Sie warf mir eine Erdnuß an den Kopf. »Du bist vielleicht verdreht!« Kopfschüttelnd ging Miss Elizabeth wieder an den Anfang der Datei zurück.
Da ich wußte, daß ich ihr bei der Arbeit keine Hilfe sein konnte, zog ich mich mit einem Buch von Rudyard Kipling in meinen Lehnstuhl zurück. Goldregen sprang auf meinen Schoß und rollte sich schnurrend zusammen. Als ich Das Dschungelbuch zur Hälfte gelesen hatte, döste ich ein.
»Da ist es!« rief sie. »Jawoll!«
Meine Augenlider flatterten. Ich ließ das Buch fallen, und Goldregen schoß wie eine pelzige Rakete von meinem Schoß.
»Was dann, Verehrteste?«
»Sieh es dir an!« schrie Miss Elizabeth. »Siehst du es? Da!«
Ich betrachtete den Schirm über ihre Schulter. Ja, ich sah es plötzlich so klar wie der lichte Tag.
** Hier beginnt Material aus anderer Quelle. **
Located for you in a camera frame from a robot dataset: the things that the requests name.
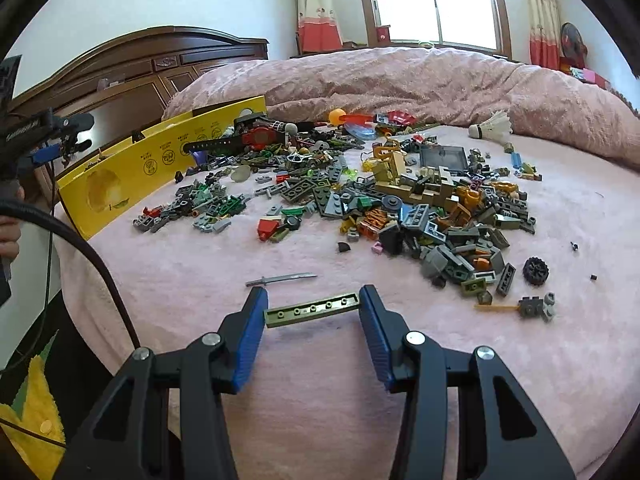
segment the wooden headboard
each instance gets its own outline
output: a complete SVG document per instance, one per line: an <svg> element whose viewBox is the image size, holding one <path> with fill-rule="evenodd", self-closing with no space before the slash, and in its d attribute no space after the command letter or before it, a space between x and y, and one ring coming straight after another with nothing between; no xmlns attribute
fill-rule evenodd
<svg viewBox="0 0 640 480"><path fill-rule="evenodd" d="M92 146L78 154L77 165L98 148L158 123L171 97L205 72L250 59L267 59L267 40L236 38L207 28L147 28L85 52L16 97L9 111L24 116L44 108L53 108L59 116L91 112L95 126L79 140L91 139ZM57 175L72 167L54 165ZM44 195L50 196L46 172L38 171L34 177ZM28 189L34 183L25 180L28 194L38 192Z"/></svg>

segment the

Ein kleiner Sprung in der Panzerung, ein winziger verräterischer Hinweis. Ich sah sie ungläubig an. »Du glaubst doch nicht … Oder doch?«
»Wer sonst?« sagte sie beinahe ungehalten. »Wer sonst würde es so aufgezogen haben?« Sie sondierte den kleinen Abschnitt vorsichtig, fast ehrerbietig. Die Minuten, die verstrichen, kamen mir wie Stunden vor. Obwohl es kühl im Zimmer war, lief mir der Schweiß an den Schläfen herunter.
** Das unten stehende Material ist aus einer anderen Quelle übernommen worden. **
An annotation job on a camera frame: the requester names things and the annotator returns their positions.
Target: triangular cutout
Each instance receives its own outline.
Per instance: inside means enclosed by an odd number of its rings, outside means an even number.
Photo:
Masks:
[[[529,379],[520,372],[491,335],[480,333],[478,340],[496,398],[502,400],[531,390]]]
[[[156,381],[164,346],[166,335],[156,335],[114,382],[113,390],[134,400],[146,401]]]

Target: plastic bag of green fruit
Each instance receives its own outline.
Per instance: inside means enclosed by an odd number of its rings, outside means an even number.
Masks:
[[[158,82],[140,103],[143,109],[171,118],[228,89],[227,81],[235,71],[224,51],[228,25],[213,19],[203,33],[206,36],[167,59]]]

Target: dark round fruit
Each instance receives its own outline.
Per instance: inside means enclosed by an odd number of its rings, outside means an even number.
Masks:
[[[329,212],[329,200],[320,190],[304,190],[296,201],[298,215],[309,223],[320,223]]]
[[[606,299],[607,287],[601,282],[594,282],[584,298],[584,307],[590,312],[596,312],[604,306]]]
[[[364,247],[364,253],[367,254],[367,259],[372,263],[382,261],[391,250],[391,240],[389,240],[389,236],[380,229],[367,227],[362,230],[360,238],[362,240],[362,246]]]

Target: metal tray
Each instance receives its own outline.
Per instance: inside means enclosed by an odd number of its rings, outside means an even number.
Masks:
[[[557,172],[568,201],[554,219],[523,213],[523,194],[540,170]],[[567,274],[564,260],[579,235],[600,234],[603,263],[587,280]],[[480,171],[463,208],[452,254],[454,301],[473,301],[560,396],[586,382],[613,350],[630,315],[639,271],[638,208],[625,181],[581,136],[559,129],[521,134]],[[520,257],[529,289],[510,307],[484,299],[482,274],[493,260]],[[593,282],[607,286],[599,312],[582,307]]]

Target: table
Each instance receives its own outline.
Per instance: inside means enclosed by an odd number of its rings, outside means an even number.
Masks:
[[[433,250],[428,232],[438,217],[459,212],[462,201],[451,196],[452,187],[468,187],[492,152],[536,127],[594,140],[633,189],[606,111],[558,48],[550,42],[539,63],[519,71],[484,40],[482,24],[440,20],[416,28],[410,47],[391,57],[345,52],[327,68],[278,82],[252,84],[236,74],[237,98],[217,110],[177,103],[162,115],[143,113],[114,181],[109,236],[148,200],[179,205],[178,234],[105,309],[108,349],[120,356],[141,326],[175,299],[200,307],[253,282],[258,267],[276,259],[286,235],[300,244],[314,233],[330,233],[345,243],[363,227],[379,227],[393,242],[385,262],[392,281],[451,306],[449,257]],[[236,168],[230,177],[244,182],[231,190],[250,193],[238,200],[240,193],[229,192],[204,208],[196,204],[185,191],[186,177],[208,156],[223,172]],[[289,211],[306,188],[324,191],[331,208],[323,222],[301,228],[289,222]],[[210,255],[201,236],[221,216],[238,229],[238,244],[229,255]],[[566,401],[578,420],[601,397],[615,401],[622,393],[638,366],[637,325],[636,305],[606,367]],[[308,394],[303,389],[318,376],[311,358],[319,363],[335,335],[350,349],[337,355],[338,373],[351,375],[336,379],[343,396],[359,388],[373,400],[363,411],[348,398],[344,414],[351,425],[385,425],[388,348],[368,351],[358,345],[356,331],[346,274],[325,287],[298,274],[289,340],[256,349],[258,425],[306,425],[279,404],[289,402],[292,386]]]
Dann hatte sie ihn plötzlich gefunden. Den ›Verschluß‹ des Programms, barock und schön, der seine Signatur war.
Wir sahen einander an und grinsten. »Mycroft!«
Ich lachte entzückt und ungläubig. Mycroft. Die unerreichte Deckerlegende, die Leute wie mich und Valerie Walküre wie zwei Porky Prynes aussehen läßt. Diese Nadia Mirin mußte eine bedeutende Dame für Mycroft sein, wenn er ihre Datei erstellt hatte. Ich wollte lieber gar nicht erst daran denken, was das gekostet haben mußte.
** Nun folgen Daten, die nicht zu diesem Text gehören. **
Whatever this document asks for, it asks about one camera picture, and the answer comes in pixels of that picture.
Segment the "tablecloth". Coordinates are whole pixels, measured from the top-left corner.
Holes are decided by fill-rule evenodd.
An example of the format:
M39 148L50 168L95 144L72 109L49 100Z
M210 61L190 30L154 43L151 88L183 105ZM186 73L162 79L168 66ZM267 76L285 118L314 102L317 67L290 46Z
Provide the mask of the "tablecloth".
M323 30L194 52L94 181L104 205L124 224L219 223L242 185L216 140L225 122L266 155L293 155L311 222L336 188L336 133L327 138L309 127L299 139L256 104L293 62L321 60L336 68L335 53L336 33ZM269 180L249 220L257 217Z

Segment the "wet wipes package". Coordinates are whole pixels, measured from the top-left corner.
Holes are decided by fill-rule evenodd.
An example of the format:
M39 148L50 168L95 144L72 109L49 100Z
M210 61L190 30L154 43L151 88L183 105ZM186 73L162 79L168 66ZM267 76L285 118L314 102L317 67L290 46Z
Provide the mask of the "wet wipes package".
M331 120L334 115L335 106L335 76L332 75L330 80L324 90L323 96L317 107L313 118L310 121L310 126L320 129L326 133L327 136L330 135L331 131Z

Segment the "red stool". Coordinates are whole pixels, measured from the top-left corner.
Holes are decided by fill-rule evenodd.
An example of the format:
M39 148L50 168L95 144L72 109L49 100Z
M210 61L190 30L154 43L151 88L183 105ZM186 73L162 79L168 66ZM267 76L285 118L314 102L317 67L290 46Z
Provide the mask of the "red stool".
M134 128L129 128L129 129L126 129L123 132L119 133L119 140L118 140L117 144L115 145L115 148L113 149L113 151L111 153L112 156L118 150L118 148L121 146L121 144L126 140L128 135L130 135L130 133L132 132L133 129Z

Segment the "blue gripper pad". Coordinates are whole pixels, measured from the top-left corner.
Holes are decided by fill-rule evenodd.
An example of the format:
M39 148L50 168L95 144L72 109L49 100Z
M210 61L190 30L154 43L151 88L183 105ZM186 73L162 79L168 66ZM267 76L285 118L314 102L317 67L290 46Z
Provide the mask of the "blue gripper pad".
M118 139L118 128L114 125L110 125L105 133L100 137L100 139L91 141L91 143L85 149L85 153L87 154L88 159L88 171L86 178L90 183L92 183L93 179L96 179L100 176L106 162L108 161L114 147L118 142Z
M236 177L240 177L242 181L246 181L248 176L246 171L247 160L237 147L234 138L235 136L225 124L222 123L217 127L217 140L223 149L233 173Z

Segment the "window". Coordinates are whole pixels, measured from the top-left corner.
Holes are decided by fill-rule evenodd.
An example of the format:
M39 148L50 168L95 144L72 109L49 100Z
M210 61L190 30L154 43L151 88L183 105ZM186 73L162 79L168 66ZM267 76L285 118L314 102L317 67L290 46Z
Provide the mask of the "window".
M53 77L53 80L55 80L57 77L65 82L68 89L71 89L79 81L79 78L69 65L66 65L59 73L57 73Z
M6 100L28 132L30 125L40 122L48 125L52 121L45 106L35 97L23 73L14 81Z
Ich zitterte vor Aufregung. Es war so, als würde man die Spinnweben von einem Gemälde wischen, das man auf dem Speicher gefunden hat, und einen Rembrandt entdecken. »Laß sie uns knacken!« sagte ich albern grinsend. »Laß sie uns auseinandernehmen!«
»Nicht jetzt, Jack. Du brauchst etwas, womit du sie hinhalten kannst. Und das Ding knackst du auch alleine.« Sie lächelte bezaubernd. »Für Informationen wie diese kannst du sie bluten lassen bis zum Gehtnichtmehr. Kaufst du mir einen Burger, Grimley?«
»Natürlich.« Ich stand auf, reckte mich und griff nach meinem Spazierstock, als es an der Tür klopfte. Ich umklammerte das schwere Holz und ging bedächtig zur Tür.
Schließlich kann man nie wissen. Tapfer riß ich die Tür auf, um Emily auf der Schwelle stehen zu sehen, die mich mit großen ernsten Augen musterte. Ich war ziemlich überrascht, als sie meine Hand nahm.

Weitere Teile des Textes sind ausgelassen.